Agora será preciso mudar o modo como as coisas são feitas. A crise de 2010 isso porá em cima da mesa: é preciso modificar a maneira de funcionar porque a antiga esgotou-se por uma razão elementar: é uma maneira de fazer as coisas absolutamente ineficiente.
A partir da metade de 2010 a situação se degradar-se-à rapidamente. Viver-se-à ao dia, segundo a lei do “cada um por si”.[…]
Paralelamente irá manifestar-se a falta de recursos energéticos – petróleo, gás.[…] Por isso, provavelmente, será implementada a “regularização do consumo” – o racionamento […].
Sem esquecer, obviamente, o desemprego, com as inevitáveis tensões sociais, com as corporações que irão ganhando poder, cada vez mais, face à incapacidade dos Estados.
2011 será um ano particularmente duro; de facto será o pior do todo o período de crise.
Mas não será o último:
É provável que entre os anos 2012 e 2015 se imponha um modelo de economia regulada em todos os Países.[…]
A regulação da economia implicará, de facto, a implementação de uma economia de subsistência, na qual os intercâmbios serão reduzidos a um nível básico e será utilizada, em muitas ocasiões, a troca.

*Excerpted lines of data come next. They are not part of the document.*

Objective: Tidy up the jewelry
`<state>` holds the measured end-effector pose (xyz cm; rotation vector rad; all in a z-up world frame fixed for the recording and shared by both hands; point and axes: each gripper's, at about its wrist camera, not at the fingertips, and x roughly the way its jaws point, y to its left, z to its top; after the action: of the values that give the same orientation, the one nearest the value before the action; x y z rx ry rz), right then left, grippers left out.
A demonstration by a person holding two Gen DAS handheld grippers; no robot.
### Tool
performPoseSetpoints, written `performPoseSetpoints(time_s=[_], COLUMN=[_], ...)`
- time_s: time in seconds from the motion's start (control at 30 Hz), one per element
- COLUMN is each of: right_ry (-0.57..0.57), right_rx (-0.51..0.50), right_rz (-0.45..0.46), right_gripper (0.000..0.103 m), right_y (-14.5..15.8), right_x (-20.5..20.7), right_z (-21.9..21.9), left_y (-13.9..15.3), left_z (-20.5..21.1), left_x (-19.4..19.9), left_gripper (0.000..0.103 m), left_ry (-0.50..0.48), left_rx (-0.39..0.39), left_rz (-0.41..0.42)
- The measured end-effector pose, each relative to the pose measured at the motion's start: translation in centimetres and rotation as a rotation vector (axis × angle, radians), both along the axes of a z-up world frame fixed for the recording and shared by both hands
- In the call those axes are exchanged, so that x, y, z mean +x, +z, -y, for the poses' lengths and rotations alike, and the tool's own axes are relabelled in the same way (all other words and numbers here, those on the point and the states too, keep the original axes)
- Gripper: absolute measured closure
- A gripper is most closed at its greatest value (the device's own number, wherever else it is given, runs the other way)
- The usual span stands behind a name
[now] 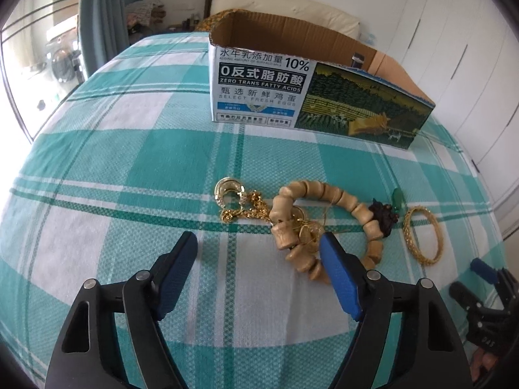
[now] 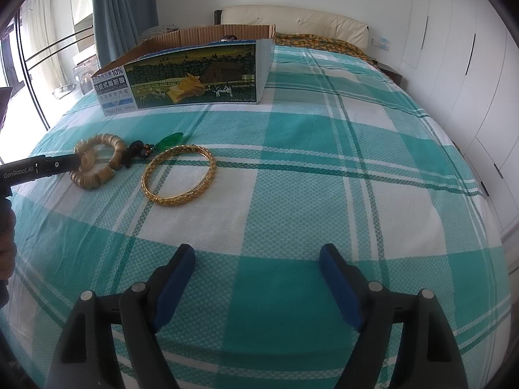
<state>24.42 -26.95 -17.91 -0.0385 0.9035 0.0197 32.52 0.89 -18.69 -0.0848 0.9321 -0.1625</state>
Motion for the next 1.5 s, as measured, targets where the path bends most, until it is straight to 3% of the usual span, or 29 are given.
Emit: performPoseSetpoints(time_s=[0.07,0.1,0.13,0.27,0.47,0.97,1.1,1.23,1.5], right_ry=[0.000,0.000,0.000,0.000,0.000,0.001,0.001,0.001,0.001], right_rx=[0.000,0.000,0.000,0.000,0.000,0.000,0.000,0.000,0.000], right_rz=[0.000,0.000,0.000,0.000,0.000,0.000,0.000,0.000,-0.001], right_gripper=[0.022,0.022,0.022,0.022,0.022,0.022,0.022,0.022,0.022], right_y=[0.0,0.0,0.0,0.0,0.0,0.0,0.0,0.0,0.0], right_x=[0.0,0.0,0.0,0.0,0.0,0.0,0.0,0.0,0.0], right_z=[0.0,0.0,0.0,0.0,0.0,0.0,0.0,0.0,0.0], left_y=[0.1,0.2,0.2,0.4,1.6,1.8,1.7,1.2,0.6], left_z=[0.6,0.7,0.7,0.7,-1.4,-6.5,-6.4,-6.4,-5.5], left_x=[-0.2,-0.4,-0.6,-1.3,-3.2,-9.9,-10.0,-9.6,-10.1], left_gripper=[0.046,0.067,0.081,0.090,0.091,0.088,0.083,0.069,0.065], left_ry=[-0.031,-0.062,-0.084,-0.103,-0.060,0.055,0.053,0.058,0.066], left_rx=[0.020,-0.009,-0.035,-0.018,-0.090,-0.082,-0.062,-0.035,0.146], left_rz=[0.011,0.010,0.003,0.019,0.033,0.014,0.017,0.004,0.020])
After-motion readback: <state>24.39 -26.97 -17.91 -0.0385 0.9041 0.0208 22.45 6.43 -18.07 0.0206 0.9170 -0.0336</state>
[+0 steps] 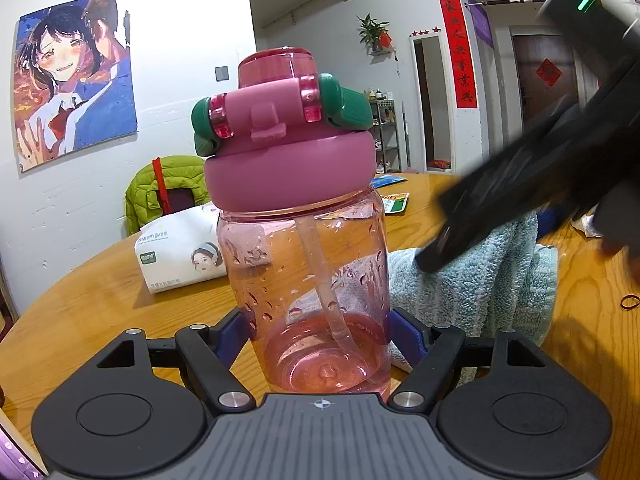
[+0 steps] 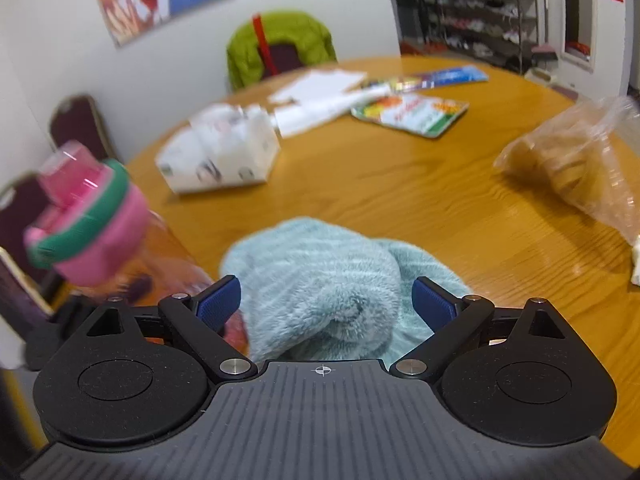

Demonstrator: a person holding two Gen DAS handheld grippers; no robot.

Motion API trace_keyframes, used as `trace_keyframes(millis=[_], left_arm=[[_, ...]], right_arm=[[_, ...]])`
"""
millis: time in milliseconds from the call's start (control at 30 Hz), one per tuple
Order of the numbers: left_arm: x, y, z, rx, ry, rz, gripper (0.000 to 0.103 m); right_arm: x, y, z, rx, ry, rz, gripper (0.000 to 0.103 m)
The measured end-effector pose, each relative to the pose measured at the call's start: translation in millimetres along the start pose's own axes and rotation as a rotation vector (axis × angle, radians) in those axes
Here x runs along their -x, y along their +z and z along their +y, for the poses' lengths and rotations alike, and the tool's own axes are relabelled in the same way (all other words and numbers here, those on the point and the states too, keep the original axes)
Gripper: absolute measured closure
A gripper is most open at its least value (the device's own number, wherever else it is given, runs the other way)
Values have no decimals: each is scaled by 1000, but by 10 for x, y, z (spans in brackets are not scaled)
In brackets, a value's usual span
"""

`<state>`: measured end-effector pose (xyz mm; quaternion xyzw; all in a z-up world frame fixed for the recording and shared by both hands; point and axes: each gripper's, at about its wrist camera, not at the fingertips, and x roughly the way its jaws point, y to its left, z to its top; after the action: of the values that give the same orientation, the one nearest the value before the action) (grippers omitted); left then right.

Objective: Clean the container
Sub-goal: 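Wipe the towel along the bottle side with the right gripper, then rub the towel over the bottle body once more with the right gripper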

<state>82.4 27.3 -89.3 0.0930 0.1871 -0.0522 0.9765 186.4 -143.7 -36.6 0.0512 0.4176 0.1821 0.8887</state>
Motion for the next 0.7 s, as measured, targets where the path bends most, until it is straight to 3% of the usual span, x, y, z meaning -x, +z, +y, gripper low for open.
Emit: trace_keyframes(millis=[100, 167, 233, 433, 567, 700], left_arm=[[5, 1, 5, -1, 1, 1, 29], [2, 0, 8, -2, 2, 1, 29], [0, -3, 16, -3, 3, 1, 28], [-14, 3, 18, -7, 6, 0, 28], [-17, 5, 19, -14, 11, 0, 27], [-15, 8, 15, -16, 18, 2, 27]], right_arm=[[-327, -64, -14, 2, 4, 87, 30], [-339, -145, 68, 79, -31, 48, 58], [-276, -145, 67, 42, -12, 20, 85], [32, -28, -111, -214, 225, -288, 85], [-122, -151, -196, -283, 375, -330, 84], [-229, -213, -321, -293, 362, -335, 83]])
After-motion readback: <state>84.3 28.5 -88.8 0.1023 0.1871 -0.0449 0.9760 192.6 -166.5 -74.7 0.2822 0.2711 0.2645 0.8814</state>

Só no fim de 2012 estarão presentes os primeiros sinais do fim da crise. Mas para uma verdadeira retoma será preciso esperar até o período 2015-2018.
No final de 2018 a crise será definitivamente – oficialmente – concluída; sem dúvida, nada será como antes.
Por isso não será o fim do capitalismo (que o autor prevê para os meados do século), mas uma profunda reestruturarão. E, sobretudo, não indolor.
O livro está escrito de forma fluída, jornalística, sem inúteis tecnicismos que podem causar perplexidade a quem não trabalha na área económica. Uma escrita clara e viva, que sem dúvida constitui uma leitura aconselhada.
Não sabemos se as previsões de Niño Becerra estão correctas. Do ponto de vista egoístico esperamos que não estejam. Mas temos de admitir que O Crash de 2010 apresenta uma fotografia impiedosa mas correcta da realidade presente, e que o autor já tinha feito previsões acertadas no recente passado. Por isso não é o caso de sorrir.